- _THE PROBLEM_: In the material below, find each line with the word "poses" and list it.

- _SOURCE DATA_:
*****
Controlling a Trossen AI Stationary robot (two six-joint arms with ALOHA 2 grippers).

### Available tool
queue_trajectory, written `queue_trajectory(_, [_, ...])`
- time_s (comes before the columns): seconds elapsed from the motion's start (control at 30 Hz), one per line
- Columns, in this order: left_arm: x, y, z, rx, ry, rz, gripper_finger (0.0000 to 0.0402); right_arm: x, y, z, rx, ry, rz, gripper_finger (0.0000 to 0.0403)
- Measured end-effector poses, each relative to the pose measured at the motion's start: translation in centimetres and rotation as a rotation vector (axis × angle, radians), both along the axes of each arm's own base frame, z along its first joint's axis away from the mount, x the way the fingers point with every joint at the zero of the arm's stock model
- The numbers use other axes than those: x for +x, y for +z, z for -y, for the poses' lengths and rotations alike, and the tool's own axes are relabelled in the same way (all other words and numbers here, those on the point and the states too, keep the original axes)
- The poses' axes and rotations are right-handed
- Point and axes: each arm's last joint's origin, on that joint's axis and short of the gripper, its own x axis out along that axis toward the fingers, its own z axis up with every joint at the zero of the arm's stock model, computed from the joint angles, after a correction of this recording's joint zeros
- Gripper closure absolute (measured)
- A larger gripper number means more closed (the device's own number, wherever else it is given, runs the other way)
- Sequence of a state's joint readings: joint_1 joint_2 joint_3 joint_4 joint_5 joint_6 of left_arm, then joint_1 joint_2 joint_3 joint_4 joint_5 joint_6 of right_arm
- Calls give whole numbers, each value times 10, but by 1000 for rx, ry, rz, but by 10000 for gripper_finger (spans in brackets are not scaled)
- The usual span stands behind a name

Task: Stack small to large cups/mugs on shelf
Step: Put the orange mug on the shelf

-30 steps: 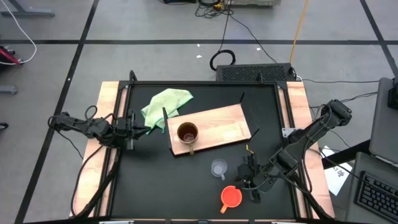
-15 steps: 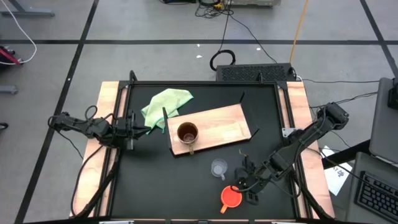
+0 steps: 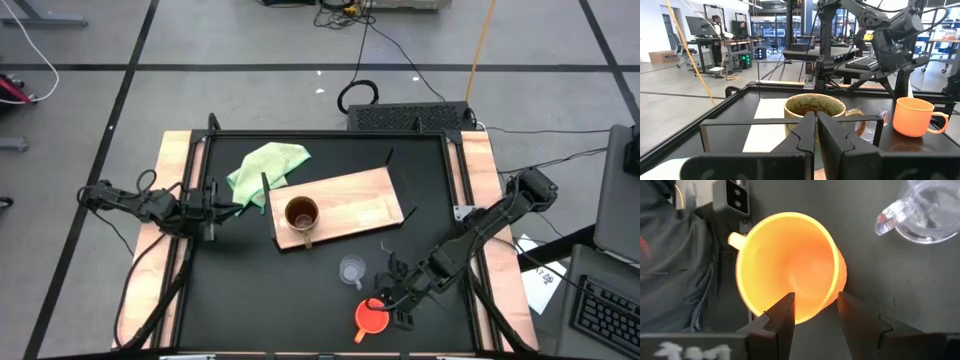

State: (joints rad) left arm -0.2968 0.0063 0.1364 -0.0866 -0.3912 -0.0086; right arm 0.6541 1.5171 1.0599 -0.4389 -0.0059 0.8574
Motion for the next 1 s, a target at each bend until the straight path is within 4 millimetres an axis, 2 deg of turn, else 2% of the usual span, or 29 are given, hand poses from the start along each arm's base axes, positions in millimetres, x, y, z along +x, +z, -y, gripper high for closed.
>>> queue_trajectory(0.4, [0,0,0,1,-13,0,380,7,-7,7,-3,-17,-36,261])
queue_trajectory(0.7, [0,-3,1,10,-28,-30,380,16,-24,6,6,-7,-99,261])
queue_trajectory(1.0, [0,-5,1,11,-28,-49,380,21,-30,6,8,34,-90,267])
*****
- _THE ANSWER_:
- Measured end-effector poses, each relative to the pose measured at the motion's start: translation in centimetres and rotation as a rotation vector (axis × angle, radians), both along the axes of each arm's own base frame, z along its first joint's axis away from the mount, x the way the fingers point with every joint at the zero of the arm's stock model
- The numbers use other axes than those: x for +x, y for +z, z for -y, for the poses' lengths and rotations alike, and the tool's own axes are relabelled in the same way (all other words and numbers here, those on the point and the states too, keep the original axes)
- The poses' axes and rotations are right-handed
Motion for the next 1 s, a target at each bend until the straight path is within 4 millimetres an axis, 2 deg of turn, else 2% of the usual span, or 29 are given, hand poses from the start along each arm's base axes, positions in millimetres, x, y, z along +x, +z, -y, gripper high for closed.

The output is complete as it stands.